Scandinavia Mills, Cleckheaton, 1907
In 1879, William Fenton, a manufacturer of textile belting for machinery and Walter Willson Cobbett, a merchant distributor became partners and established a small belting works in Dundee, Scotland.
For its first thirty years, the company's main product was solid woven belting used primarily for power transmission and mechanical conveying in industries such as mining. In 1901 the business established a new base in Cleckheaton, West Yorkshire, UK and in 1911 was renamed Scandinavia Belting Limited. With the coming of war in 1914, Government orders took priority and production was switched to khaki and brace webbing and puttee tape. In 1925 the company changed its name again to BB&A Limited.
Over time the company's manufacturing interests grew to include a wide range of industrial products and automotive products, sold and manufactured around the world. By the early 1980's around one third of its employees were based outside the UK.
The company's involvement in automotive products developed from its weaving expertise when, in 1908, large quantities of belting were ordered from America by Henry Ford. At first, it was not known what these would be used for but it was later discovered that the belting was being used as transmission linings on Ford's new Model T motor car. Within six years the Cleckheaton factory was producing 40,000 feet of linings every week and went on to produce new linings for other car manufacturers including Morris, Austin and Vauxhall in the UK and Renault and Bugatti in France.

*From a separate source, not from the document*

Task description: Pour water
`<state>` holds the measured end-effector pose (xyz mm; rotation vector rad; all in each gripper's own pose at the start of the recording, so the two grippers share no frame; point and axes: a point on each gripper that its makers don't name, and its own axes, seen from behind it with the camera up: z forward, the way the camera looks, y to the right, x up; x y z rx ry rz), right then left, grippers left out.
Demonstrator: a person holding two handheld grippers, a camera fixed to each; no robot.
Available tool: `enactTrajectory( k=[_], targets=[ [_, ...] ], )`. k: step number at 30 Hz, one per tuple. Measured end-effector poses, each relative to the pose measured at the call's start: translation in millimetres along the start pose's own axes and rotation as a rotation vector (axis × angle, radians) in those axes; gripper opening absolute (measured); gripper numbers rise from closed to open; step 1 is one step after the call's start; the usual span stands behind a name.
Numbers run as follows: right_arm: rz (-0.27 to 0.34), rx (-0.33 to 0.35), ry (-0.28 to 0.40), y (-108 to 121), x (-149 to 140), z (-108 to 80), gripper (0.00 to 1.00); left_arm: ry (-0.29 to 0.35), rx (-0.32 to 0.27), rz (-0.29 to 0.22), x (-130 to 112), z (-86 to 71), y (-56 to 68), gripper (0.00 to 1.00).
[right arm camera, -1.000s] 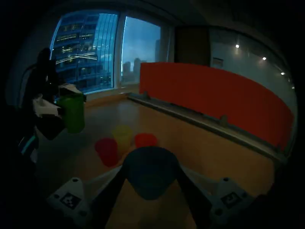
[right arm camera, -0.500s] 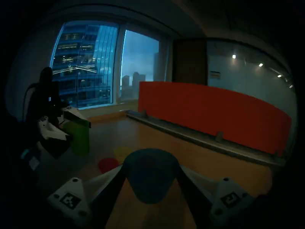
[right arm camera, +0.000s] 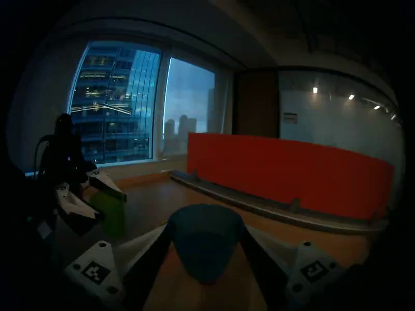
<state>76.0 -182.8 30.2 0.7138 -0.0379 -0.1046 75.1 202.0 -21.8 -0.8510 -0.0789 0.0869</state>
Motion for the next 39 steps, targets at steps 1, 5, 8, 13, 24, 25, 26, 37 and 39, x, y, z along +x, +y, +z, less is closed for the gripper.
enactTrajectory(
  k=[1, 5, 8, 13, 24, 25, 26, 37, 39],
  targets=[
    [-0.001, 0.000, 0.005, 0.0, 2.3, 0.0, 0.91, 0.001, 0.000, 0.001, 0.0, 0.0, 0.1, 0.90],
    [-0.009, 0.001, 0.019, -1.0, 10.1, -0.1, 0.91, 0.003, 0.001, 0.001, -1.0, 0.6, -1.1, 0.90],
    [-0.017, 0.006, 0.026, -2.9, 15.0, -0.3, 0.91, 0.003, 0.002, -0.002, -1.2, 1.5, -2.4, 0.90],
    [-0.029, 0.005, 0.039, -3.5, 21.5, -0.2, 0.91, 0.007, -0.007, -0.004, 0.1, 2.8, 0.2, 0.90],
    [-0.043, 0.014, 0.062, -7.3, 36.0, -1.0, 0.91, 0.008, -0.019, 0.002, -0.1, 6.2, 4.3, 0.90],
    [-0.046, 0.015, 0.063, -7.4, 37.0, -1.1, 0.91, 0.009, -0.019, 0.002, 0.0, 6.5, 4.2, 0.90],
    [-0.050, 0.016, 0.064, -7.5, 38.1, -1.2, 0.91, 0.009, -0.019, 0.002, 0.1, 6.9, 4.1, 0.90],
    [-0.075, 0.039, 0.070, -14.6, 50.2, -1.5, 0.91, 0.011, -0.022, 0.007, 0.5, 8.7, 4.8, 0.90],
    [-0.083, 0.044, 0.072, -15.9, 52.3, -1.7, 0.91, 0.012, -0.026, 0.007, 1.3, 9.2, 6.0, 0.90]
  ],
)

The company's automotive and friction products business developed quickly under the brand name Mintex. During the second world war friction materials were in great demand, both on the ground and in the air. Over ninety percent of the total supplies of brake linings for British aircraft came from Cleckheaton with Mintex materials fitted to the Spitfire, Hurricane, Typhoon and Wellington as well as other planes. On the ground, Mintex materials were fitted to many of Britain's tanks including the Churchill and the Cromwell and army webbing and parachute harnesses and fire hoses were woven on the company's looms.

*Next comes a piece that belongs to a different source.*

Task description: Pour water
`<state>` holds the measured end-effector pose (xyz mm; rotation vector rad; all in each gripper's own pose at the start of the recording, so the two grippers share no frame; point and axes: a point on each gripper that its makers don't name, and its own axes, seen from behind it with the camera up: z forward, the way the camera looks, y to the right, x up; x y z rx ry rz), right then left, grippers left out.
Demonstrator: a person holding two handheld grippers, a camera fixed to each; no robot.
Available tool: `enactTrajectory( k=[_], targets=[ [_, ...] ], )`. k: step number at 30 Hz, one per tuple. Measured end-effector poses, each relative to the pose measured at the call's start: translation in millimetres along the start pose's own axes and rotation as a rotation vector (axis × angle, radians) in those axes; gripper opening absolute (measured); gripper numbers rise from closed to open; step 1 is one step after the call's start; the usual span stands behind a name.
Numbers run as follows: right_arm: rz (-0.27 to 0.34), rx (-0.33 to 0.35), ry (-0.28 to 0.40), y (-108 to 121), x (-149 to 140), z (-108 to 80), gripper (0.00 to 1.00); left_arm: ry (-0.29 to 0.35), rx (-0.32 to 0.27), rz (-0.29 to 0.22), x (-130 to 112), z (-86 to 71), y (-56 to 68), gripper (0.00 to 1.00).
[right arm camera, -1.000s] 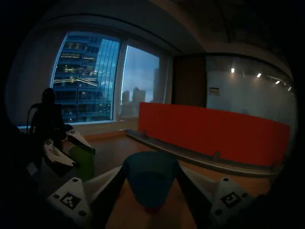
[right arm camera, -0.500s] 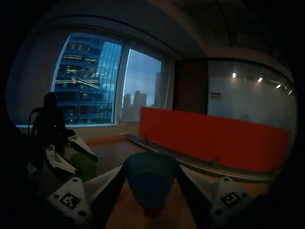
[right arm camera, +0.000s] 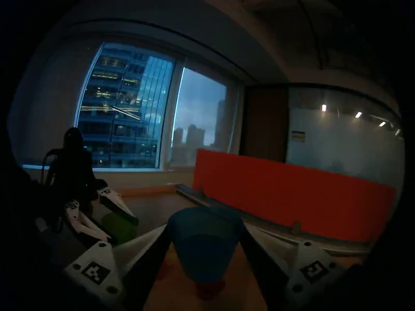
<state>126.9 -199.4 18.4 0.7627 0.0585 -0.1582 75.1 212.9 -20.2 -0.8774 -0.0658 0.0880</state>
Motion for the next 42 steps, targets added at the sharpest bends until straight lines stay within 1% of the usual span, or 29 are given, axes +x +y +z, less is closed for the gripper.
enactTrajectory(
  k=[13, 17, 24, 35, 42],
  targets=[
    [-0.123, 0.021, -0.007, -6.1, 10.7, 1.0, 0.91, 0.001, -0.027, 0.009, 3.9, 6.3, 10.2, 0.90],
    [-0.169, 0.024, -0.007, -7.3, 14.9, 1.7, 0.91, 0.001, -0.036, 0.012, 5.0, 8.0, 13.5, 0.90],
    [-0.249, 0.026, -0.001, -10.8, 25.6, 2.3, 0.91, 0.000, -0.036, 0.023, 6.0, 11.6, 15.5, 0.90],
    [-0.378, 0.033, 0.007, -16.5, 42.1, 4.6, 0.91, 0.015, -0.047, 0.017, 12.4, 13.6, 21.0, 0.89],
    [-0.446, 0.034, 0.010, -17.3, 50.4, 8.5, 0.91, 0.016, -0.058, 0.019, 12.2, 14.3, 26.2, 0.89]
  ],
)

Mintex played a key role in the development of disc brake pads from the early 1950s both in the UK and abroad. In 1959, Jaguar became the first company to fit disc brake pads to its production model cars and, from there, other manufacturers followed. By the early 1980s the BBA Group, the holding company created in 1967 and now mostly focused on automotive and friction materials, was the world's largest supplier of original equipment brake pads to the automotive industry.
Aviation & nonwovens
In 1986 BBA Group made its first major move into aviation by acquiring the UK based landing gear and hydraulics business APPH within its automotive business and a similar business in the US. It also acquired its first nonwoven fabrics business by buying a part share in US nonwovens business Reemay.